CNP content selectors (draft)

Overview

This is a draft of a select CNP parameter, which facilitates content selection within response body data.

Syntax

The parameter would have the following form:

select={selector}:{query}

Where {selector} is a fixed string that chooses how to parse the selector query and {query} is the query which the specified selector performs within the content.

The selector itself could also be provided in the query part of a CNP URL:

cnp://{host}/{path}?{selector}:{query}

Or, perhaps, as an attribute-value pair in it:

cnp://{host}/{path}?select={selector}:{query}

Functionality

The result of a selector is either error with reason=not_supported for an unsupported selector, error with reason=invalid for invalid query string for the specified selector, the entire requested file without changes as if no select parameter was provided in the request or the contents of the requested path filtered through the requested selector query with the select response parameter set to the same value as the request parameter.

The last case is the one where selector was actually used. The returned content should generally be based on the requested path.

Only one selector can be provided in a request. To select multiple subsets of a page, use multiple requests (perhaps in combination with batch requests).

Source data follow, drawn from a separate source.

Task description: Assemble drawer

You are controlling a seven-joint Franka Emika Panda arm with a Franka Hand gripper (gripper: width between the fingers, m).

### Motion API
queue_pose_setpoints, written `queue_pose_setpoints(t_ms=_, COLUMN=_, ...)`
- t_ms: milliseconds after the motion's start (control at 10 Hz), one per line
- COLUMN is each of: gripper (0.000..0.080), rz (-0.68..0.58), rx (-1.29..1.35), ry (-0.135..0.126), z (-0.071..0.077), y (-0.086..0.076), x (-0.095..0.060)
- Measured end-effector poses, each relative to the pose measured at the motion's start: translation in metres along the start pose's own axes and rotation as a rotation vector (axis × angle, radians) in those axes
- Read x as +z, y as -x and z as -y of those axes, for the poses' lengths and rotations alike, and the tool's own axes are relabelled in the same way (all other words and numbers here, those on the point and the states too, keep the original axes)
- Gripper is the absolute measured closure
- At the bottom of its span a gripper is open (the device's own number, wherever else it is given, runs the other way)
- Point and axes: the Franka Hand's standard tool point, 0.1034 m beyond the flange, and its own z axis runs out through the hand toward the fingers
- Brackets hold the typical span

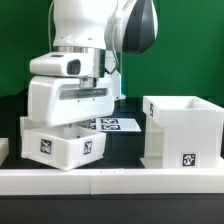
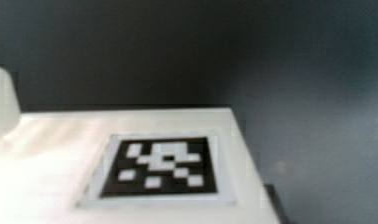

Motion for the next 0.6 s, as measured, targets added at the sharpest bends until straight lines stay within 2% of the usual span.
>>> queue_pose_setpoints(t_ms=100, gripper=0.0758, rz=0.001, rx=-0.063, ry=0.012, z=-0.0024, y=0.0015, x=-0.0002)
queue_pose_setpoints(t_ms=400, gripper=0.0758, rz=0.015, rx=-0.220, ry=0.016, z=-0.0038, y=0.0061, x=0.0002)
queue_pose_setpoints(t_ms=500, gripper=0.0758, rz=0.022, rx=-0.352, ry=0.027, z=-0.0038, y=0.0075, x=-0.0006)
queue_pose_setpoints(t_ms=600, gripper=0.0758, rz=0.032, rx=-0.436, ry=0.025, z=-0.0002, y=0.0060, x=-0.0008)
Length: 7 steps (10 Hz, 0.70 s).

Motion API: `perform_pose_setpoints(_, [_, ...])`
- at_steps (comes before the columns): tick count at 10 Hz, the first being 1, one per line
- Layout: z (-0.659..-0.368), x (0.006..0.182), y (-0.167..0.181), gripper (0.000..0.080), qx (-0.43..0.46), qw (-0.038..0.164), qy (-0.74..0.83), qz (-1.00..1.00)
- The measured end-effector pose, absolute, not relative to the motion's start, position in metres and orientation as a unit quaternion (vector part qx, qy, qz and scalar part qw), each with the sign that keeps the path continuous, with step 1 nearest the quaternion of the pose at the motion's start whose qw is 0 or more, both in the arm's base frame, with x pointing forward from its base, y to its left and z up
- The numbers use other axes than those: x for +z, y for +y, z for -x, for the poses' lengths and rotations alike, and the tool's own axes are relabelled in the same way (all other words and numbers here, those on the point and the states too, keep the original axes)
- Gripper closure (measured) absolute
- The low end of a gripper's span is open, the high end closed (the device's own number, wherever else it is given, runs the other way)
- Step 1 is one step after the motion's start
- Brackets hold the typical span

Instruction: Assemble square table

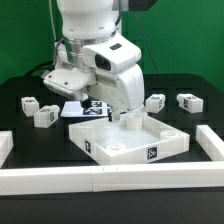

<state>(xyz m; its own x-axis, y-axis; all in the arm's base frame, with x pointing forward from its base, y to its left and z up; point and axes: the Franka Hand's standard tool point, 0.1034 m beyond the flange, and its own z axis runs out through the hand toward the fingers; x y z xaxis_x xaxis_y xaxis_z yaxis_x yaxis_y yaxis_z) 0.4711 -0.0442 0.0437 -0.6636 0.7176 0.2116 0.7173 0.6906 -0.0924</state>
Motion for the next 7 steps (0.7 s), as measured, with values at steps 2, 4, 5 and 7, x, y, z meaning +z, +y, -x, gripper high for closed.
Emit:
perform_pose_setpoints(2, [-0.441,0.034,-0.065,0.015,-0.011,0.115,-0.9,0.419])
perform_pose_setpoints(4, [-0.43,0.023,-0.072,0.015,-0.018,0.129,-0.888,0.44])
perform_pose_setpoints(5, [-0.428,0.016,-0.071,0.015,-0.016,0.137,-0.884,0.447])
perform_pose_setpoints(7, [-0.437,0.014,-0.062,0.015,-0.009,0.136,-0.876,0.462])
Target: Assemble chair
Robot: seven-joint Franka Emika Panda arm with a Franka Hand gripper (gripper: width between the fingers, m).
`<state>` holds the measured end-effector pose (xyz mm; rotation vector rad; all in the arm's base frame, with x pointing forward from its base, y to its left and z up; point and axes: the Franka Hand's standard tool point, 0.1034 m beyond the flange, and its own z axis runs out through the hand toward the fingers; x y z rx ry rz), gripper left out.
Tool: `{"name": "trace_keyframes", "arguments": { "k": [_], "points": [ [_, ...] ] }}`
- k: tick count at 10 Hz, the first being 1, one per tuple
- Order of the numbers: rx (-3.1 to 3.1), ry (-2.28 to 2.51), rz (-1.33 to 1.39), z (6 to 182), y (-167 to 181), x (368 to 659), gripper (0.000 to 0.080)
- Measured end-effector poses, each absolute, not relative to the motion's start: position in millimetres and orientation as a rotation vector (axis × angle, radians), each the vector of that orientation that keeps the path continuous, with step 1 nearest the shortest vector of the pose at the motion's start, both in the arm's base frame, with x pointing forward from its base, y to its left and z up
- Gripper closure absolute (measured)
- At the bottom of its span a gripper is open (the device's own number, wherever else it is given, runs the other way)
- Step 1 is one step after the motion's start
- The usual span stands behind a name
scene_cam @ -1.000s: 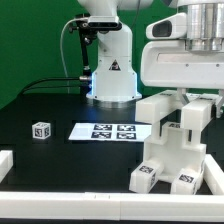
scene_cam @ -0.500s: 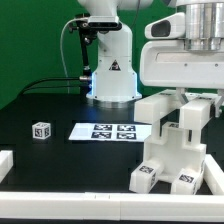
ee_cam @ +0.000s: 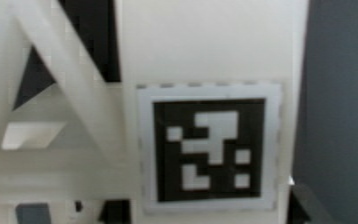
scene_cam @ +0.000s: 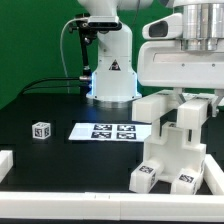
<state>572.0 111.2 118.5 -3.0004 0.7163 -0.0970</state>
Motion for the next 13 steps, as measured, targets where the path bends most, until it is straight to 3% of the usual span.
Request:
{"name": "trace_keyframes", "arguments": {
  "k": [7, 12, 13],
  "points": [
    [-2.997, 0.745, -0.06, 99.6, 102, 572, 0.0515],
    [-2.972, 0.725, -0.205, 100.6, 102, 595, 0.0509],
    [-2.972, 0.725, -0.205, 100.6, 102, 595, 0.0341]
  ]
}}
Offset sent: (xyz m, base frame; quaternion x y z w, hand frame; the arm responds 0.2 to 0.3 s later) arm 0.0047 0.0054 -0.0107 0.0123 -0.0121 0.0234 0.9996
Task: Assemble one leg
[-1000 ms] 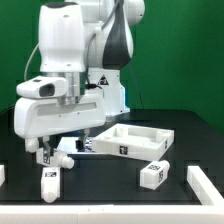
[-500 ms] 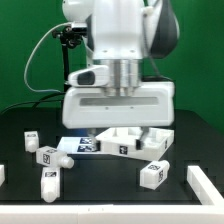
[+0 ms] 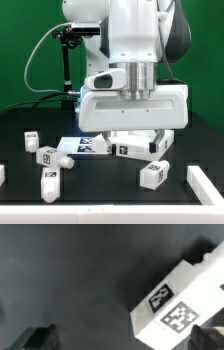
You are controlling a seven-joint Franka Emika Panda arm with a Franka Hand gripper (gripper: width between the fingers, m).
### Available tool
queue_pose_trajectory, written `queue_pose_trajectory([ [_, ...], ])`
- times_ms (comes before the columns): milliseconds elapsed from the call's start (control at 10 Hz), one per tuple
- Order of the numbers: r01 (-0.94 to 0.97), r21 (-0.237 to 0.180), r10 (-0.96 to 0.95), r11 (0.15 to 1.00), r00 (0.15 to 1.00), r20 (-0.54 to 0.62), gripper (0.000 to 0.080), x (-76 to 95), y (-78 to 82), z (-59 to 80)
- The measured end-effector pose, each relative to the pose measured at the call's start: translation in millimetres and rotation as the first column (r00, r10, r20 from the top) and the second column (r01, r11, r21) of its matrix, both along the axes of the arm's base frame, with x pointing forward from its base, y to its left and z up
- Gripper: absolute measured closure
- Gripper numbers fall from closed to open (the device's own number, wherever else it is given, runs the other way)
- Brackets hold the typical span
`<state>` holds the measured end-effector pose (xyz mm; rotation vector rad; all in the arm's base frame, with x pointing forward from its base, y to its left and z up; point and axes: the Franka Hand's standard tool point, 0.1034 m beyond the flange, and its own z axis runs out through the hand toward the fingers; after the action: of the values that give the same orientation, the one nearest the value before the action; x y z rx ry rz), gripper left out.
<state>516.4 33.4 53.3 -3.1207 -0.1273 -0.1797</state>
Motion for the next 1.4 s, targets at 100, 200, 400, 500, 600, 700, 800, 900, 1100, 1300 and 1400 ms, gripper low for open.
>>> queue_pose_trajectory([
  [100,0.121,0.022,-0.120,0.992,0.991,-0.062,0.0151,-4.3,1.6,-1.7],
  [200,0.215,0.040,-0.212,0.976,0.975,-0.069,0.0151,5.2,10.4,-2.3],
  [400,0.301,0.069,-0.296,0.951,0.953,-0.072,0.0151,24.6,28.9,-11.0],
  [500,0.298,0.074,-0.295,0.952,0.954,-0.050,0.0151,27.0,31.0,-18.3],
  [600,0.293,0.074,-0.291,0.953,0.956,-0.031,0.0151,22.5,32.8,-29.0],
  [700,0.283,0.072,-0.283,0.956,0.959,-0.013,0.0151,13.1,35.8,-38.8],
  [800,0.277,0.066,-0.277,0.959,0.961,-0.017,0.0151,4.1,35.6,-43.8],
  [900,0.277,0.067,-0.277,0.958,0.961,-0.015,0.0178,6.1,35.7,-42.6],
  [1100,0.277,0.067,-0.277,0.958,0.961,-0.015,0.0358,6.1,35.8,-42.8],
  [1300,0.275,0.078,-0.275,0.958,0.961,-0.014,0.0518,-1.1,51.6,-31.6],
  [1400,0.266,0.085,-0.266,0.960,0.964,-0.022,0.0518,-15.1,69.4,-21.2],
])
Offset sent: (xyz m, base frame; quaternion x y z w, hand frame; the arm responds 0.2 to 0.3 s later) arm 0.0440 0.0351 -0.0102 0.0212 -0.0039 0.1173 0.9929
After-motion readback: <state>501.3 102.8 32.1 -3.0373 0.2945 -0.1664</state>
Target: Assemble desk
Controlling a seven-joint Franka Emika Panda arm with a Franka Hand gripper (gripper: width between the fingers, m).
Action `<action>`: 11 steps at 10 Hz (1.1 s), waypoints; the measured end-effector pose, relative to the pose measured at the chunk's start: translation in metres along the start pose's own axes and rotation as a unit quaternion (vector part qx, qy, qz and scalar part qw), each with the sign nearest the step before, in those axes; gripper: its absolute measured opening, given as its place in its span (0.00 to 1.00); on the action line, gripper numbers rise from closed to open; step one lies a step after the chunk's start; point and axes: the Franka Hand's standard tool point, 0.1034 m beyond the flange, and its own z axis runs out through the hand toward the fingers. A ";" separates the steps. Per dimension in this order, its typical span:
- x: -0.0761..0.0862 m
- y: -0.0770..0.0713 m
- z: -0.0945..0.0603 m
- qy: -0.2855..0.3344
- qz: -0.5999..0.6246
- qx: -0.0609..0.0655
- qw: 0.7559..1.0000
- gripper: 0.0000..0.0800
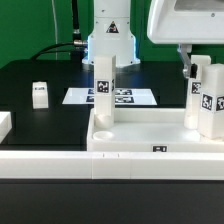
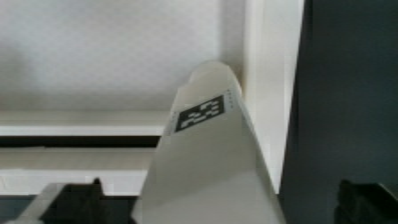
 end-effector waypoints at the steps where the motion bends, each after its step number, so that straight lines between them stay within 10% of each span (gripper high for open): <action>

An if_modified parameter may only be set on a request for a cached page when all of the host, path and selector are equivalent to the cached ones.

Selectors

The following selectors would be defined as the standard ones:

byte

select=byte:{from}-{to}
select=byte:{from}-
select=byte:-{to}
select=byte:-

The byte selector selects a subset of the content bytes. The {from} value represents the start byte; it defaults to 0 when absent. The {to} value represents the end byte; it defaults to the end of file when absent or larger than the file length. If {to} is less than {from}, it should be treated as if they were equal (thus resulting in an empty response).

The byte selector is mostly equivalent to the HTTP Range: bytes={from}-{to} header with only one byte range.

cnm

select=cnm:{selector}

The cnm selector selects the content based on CNM selectors.

For example, with the following document:

title
	Foo
content
	text
		Bar
	section Baz
		section Quux
			text
				Qwe
		text
			Asd
		list
			text
				Zxc
			section 123
				text
					Test

The following selectors can be performed:

select=cnm:/Baz/Quux
content
	section Baz
		section Quux
			text
				Qwe
select=cnm:!#Baz
content
	section Baz
		section Quux
		text 
			Asd
		list
			text
				Zxc
			section 123
select=cnm:!
title
	Foo
content
	text
		Bar
	section Baz
select=cnm:!/
content
	text
		Bar
	section Baz

info

select=info:

The info selector selects the information about the provided path. It takes no query string; if any is provided, it causes an error reason=invalid.

The response body (not header) should contain the CNP header that would have been used to answer this request without the selector. That header line should include all information, including the length parameter, if applicable.

The info selector replaces HTTP HEAD requests. This way, a CNP response can be understood on its own without requiring the request as context. If the info header had been provided as the response header, the length parameter would not match the actual body length (of zero) and would have to be handled specially.

Other selectors

Other selectors can also be defined later.

Some ideas:

  • options: similar to HTTP OPTIONS request, but instead lists supported features for specified path (e.g. available selectors).

  • time: select a timespan in e.g. video or audio content (could replace byte range requests for seeking streaming videos).

  • css or xpath: select parts of HTML documents.

  • line: select a line (or line range) in a text document or source code.

  • language: choose the language of the document (content negotiation); possible problem is that it can't be combined with other selectors.

  • type: content type negotiation, useful for APIs.